When a family gets together for Christmas in the Navajo Nation, they butcher and eat a sheep – “and everybody fights over the head.”
I guess the head is the best part.
I asked Courthouse News reporters around the country to tell me Christmas traditions peculiar to the cities where they live.
Crystal Watson, in our Rancho Cucamonga office, says the sheep head is “slow cooked in the ground, which makes the parts pretty tasty. I like the cheeks, but my family is so big and the head is so small. I guess it’s whatever you can get.”
We had the some tradition on the Tohono O’odham rez in Southern Arizona, where I lived for six years, only it was a cow. You dig a hole in the ground and set a big fire in it, and when it’s blazing you throw in some big rocks. You wrap the head in tinfoil and when the fire has burned down to embers you toss the head in and cover it up with dirt.
Next day it’s ready.
On the O’odham rez, when the Smith family throws a party, you don’t say the Smiths are having a party. You say, “The Smiths are feeding.”
Lots of cities have Christmas parades, but Raleigh, North Carolina’s is probably the only one held in November. Our Raleigh reporter Charles Duncan likes it because “the parade starts out right in front of my apartment. The marching bands and drum lines arrive at about 8 a.m. on that Saturday morning and start practicing, right outside my window. On Saturday. At 8 in the morning.”
Come to think of it, I don’t see that Charles actually said he likes it.
Our Cincinnati reporter Melissa Thomas likes her city’s Reindog Parade, though. “People and their dogs dress up and parade around with Santa. It’s very cool and I take all seven of mine every year!” she says.
Huntley, Illinois has a famous festival that celebrates Thanksgiving, not Christmas, but we should all keep it in mind at this very special time. It’s the Turkey Testicle Festival.
Our Chicago regional reporter Glynis Farrell told me about it, and it actually exists.
“They also have a bar that offers a burger the size of a large pizza. If you eat it, it’s free,” she says.
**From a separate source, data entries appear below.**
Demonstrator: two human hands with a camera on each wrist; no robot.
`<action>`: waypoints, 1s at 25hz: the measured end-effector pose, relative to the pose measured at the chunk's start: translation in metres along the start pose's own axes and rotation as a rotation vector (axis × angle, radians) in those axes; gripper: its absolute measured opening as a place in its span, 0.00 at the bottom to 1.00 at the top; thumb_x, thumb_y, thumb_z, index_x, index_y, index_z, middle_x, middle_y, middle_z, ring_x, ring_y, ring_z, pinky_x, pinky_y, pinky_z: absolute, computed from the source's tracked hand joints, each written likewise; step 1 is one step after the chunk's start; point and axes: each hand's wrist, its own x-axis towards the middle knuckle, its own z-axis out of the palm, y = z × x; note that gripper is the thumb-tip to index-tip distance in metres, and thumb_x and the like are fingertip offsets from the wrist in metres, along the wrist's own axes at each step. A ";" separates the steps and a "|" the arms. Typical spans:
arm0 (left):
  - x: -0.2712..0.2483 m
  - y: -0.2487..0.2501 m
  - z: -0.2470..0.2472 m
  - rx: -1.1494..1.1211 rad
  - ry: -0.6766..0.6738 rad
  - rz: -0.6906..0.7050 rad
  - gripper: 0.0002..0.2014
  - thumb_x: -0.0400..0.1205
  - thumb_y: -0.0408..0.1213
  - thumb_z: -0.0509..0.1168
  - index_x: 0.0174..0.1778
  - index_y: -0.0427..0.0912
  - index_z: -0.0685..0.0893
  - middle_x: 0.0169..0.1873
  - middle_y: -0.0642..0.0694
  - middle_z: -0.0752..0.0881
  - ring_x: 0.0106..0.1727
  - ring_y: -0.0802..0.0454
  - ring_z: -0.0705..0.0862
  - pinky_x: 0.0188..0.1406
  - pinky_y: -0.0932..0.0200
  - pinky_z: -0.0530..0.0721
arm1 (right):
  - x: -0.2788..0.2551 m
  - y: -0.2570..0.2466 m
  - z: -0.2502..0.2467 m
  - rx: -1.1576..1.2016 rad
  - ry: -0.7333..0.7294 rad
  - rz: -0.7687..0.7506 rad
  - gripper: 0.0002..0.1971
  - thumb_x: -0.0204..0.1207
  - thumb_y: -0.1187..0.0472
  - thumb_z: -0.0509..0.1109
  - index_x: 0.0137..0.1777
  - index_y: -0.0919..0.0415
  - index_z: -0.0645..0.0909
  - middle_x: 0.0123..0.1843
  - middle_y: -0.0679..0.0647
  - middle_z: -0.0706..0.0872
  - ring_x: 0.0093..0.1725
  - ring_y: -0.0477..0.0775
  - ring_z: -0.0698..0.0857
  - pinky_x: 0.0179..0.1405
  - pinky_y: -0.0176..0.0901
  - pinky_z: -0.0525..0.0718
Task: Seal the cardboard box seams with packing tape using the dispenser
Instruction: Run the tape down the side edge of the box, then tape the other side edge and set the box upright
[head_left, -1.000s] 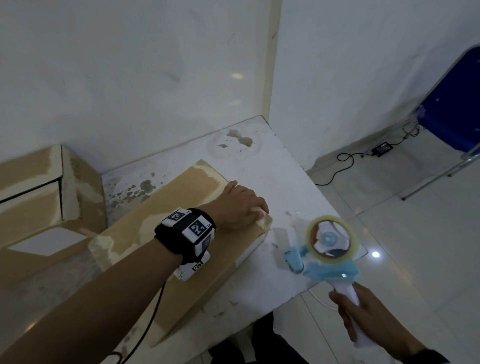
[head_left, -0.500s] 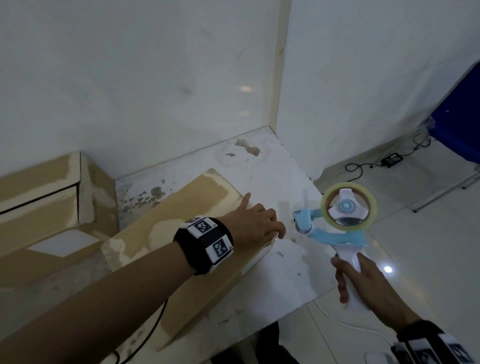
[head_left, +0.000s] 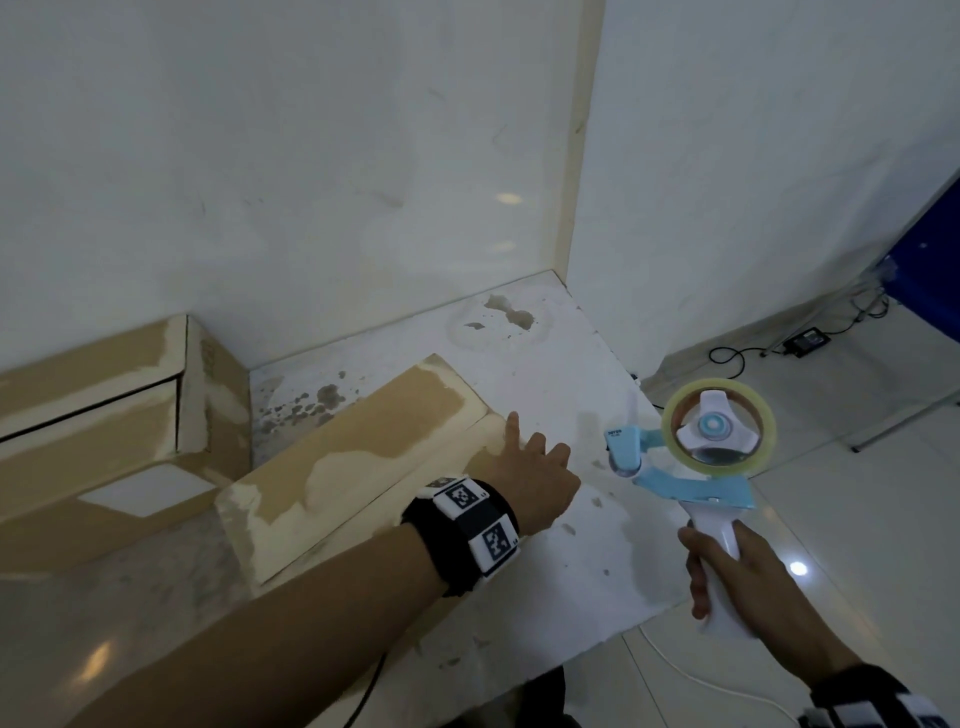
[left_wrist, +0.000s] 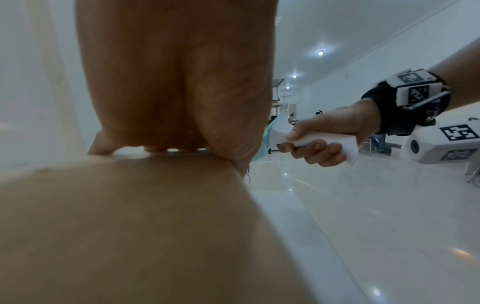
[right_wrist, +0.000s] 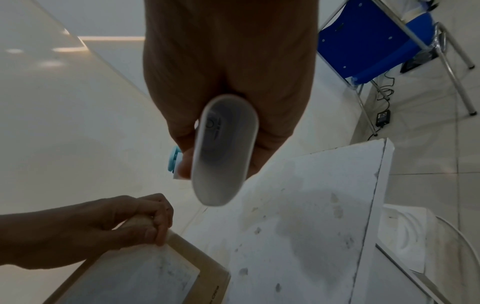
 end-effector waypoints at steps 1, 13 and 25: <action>0.001 0.001 0.000 -0.018 0.003 -0.008 0.10 0.83 0.41 0.60 0.59 0.49 0.81 0.61 0.41 0.76 0.65 0.33 0.73 0.71 0.16 0.46 | 0.001 0.001 0.000 0.001 0.001 0.000 0.17 0.83 0.61 0.65 0.34 0.71 0.78 0.28 0.75 0.82 0.23 0.63 0.82 0.28 0.50 0.84; -0.034 0.008 0.011 -0.011 0.059 -0.008 0.20 0.84 0.50 0.55 0.71 0.50 0.74 0.73 0.42 0.73 0.81 0.36 0.58 0.76 0.25 0.41 | 0.012 -0.053 0.027 0.058 0.009 -0.147 0.14 0.87 0.54 0.56 0.48 0.60 0.81 0.25 0.58 0.80 0.25 0.61 0.79 0.28 0.50 0.79; -0.124 -0.002 0.004 -0.730 0.519 -0.265 0.25 0.82 0.58 0.50 0.71 0.51 0.76 0.73 0.51 0.77 0.76 0.53 0.70 0.79 0.44 0.61 | 0.014 -0.147 0.099 0.104 -0.314 -0.431 0.22 0.78 0.44 0.54 0.52 0.65 0.75 0.34 0.54 0.82 0.27 0.48 0.81 0.25 0.40 0.80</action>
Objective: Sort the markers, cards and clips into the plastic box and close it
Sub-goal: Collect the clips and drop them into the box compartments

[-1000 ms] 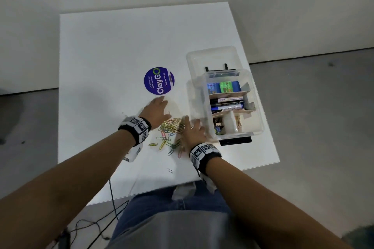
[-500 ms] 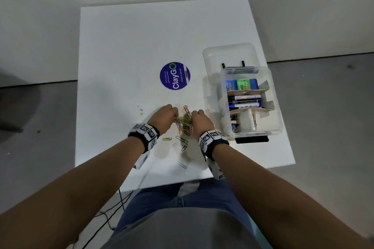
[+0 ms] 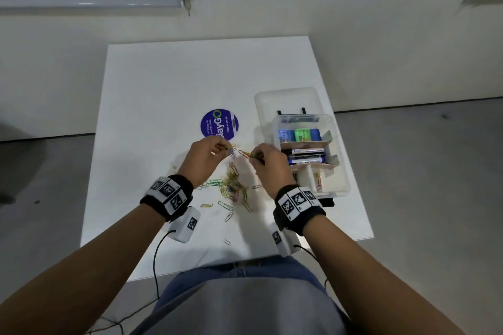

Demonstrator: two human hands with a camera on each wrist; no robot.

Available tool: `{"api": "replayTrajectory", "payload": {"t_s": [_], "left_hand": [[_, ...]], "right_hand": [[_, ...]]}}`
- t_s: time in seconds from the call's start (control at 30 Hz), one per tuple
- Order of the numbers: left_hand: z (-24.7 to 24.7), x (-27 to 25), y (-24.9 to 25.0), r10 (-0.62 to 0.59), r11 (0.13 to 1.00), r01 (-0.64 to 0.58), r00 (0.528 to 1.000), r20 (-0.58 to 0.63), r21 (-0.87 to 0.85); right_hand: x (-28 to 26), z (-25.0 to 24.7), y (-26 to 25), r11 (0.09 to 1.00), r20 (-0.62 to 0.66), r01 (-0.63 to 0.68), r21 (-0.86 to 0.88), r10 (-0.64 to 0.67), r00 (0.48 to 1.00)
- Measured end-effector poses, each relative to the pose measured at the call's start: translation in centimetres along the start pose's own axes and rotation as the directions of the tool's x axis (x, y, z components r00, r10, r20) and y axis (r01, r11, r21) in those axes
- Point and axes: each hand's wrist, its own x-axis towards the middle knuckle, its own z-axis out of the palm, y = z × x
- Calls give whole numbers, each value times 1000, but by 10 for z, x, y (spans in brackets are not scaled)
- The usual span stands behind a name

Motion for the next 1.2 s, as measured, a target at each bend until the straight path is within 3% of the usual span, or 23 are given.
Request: {"api": "replayTrajectory", "payload": {"t_s": [0.2, 0.33, 0.47, 0.63, 0.73, 0.83, 0.93, 1.0, 1.1, 1.2], "left_hand": [[53, 3, 87, 161, 986, -158, 986, 41, -53], [112, 7, 118, 198, 979, -203, 967, 158, 19], [164, 11, 126, 137, 973, -175, 963, 234, 149], [190, 13, 127, 60, 957, -150, 940, 336, 247], [182, 15, 126, 67, 975, -129, 948, 312, 183], [152, 24, 110, 28, 990, -56, 978, 206, 129], [108, 40, 71, -51, 994, 48, 998, 27, 94], [78, 43, 39, -122, 977, 132, 990, -70, 169], [37, 29, -19, -332, 866, 338, 940, -82, 369], [8, -6, -81, -555, 728, 462, 831, 41, 506]], "right_hand": [[-26, -80, 36, 991, -210, -36, 127, 62, 976], [-44, -105, 88, 985, -265, -151, 89, 170, 949], [-46, -108, 120, 961, -174, -270, -63, 256, 951], [-34, -110, 128, 936, -77, -305, -177, 295, 952], [-31, -111, 126, 945, -94, -263, -194, 249, 964], [-28, -104, 107, 967, -112, -182, -177, 164, 980], [-22, -87, 74, 989, -67, -14, -147, 5, 998], [-19, -68, 48, 988, 26, 120, -101, -118, 993], [-16, -26, 9, 966, 293, 208, -152, -157, 943], [-13, 30, -8, 935, 477, 193, -297, -30, 879]]}}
Thanks, Glynis. No more festivals from you, please.
In Austin, Madison Venza says, “lots of neighborhoods try to outdo each other putting lights on discarded items like motorcycles – usually it’s the ‘Keep Austin Weird’ crowd.”
Aah, yes – the Keep Austin Weird crowd. Of course.
Actually, on a long bicycle ride in the Vermont mountains last summer, I saw a mailbox sporting a “Keep Austin Weird” sign. I guess Austin doesn’t have to worry about that.
Galveston has celebrated a “Dickens on the Strand” festival since 1973, in which people re-enact “A Christmas Carol” in the city’s Victorian downtown section. They’ll celebrate it this year too, despite the wreckage wrought by Hurricane Ike.
“In Louisiana, people make enormous bonfires along the levees so that Santa will see them from the sky as he rides past,” says our New Orleans reporter, Sabrina Canfield.
“What comes to mind immediately for Atlanta is that we have a ride called the Pink Pig,” says Jackie Holness. “I rode it once when I was about 6 or 7. It’s an actual pink pig that has little cars that you ride in like a small roller coaster or a trolley.”
From now on, when someone says “Atlanta,” I’ll think: the Pink Pig. Jackie says it’s a storetop ride that’s been around for more than a generation – but only at Christmas.
The Audubon Society of Western Pennsylvania has an annual Christmas Bird Count “in which participants gather together and count Pittsburgh’s feathered friends,” Stacey Vespaziani says.
In Ventura and Santa Barbara, California, people decorate their boats with lights and have a parade. They do the same thing in Fort Lauderdale, where the old canals pass right through town under drawbridges. Virginia puts on “100 Miles of Lights,” from Richmond to Virginia Beach.
Thanks to all the other Courthouse News reporters who sent in your city’s Christmas traditions. Sorry I couldn’t get them all in. But how are you going to compete with the Turkey Testicle Festival?
It’s traditional at this time of year for people to argue about whether Christmas has become too commercialized, and whether we have forgotten its religious meaning. I intend to duck these questions like a man. Watch me.
Most families try to gather together at Christmas, and in our country, that means a lot of traveling.
Jane went to Florida last week to visit her sisters and get home before her son came home from college. Her plane was late so I sat around the Hartford airport watching people.
It was easy to pick out the sons and daughters coming home from college, the husbands or wives home from a business trip, the grandchildren coming to see grandma and grandpa – and the grandchildren who were so little they didn’t know who those old people were.
There were a couple of greetings I won’t forget – and I don’t even know who those people were. These were the young men in uniform, and the mothers who threw their arms around them and held on and cried, and wouldn’t let go.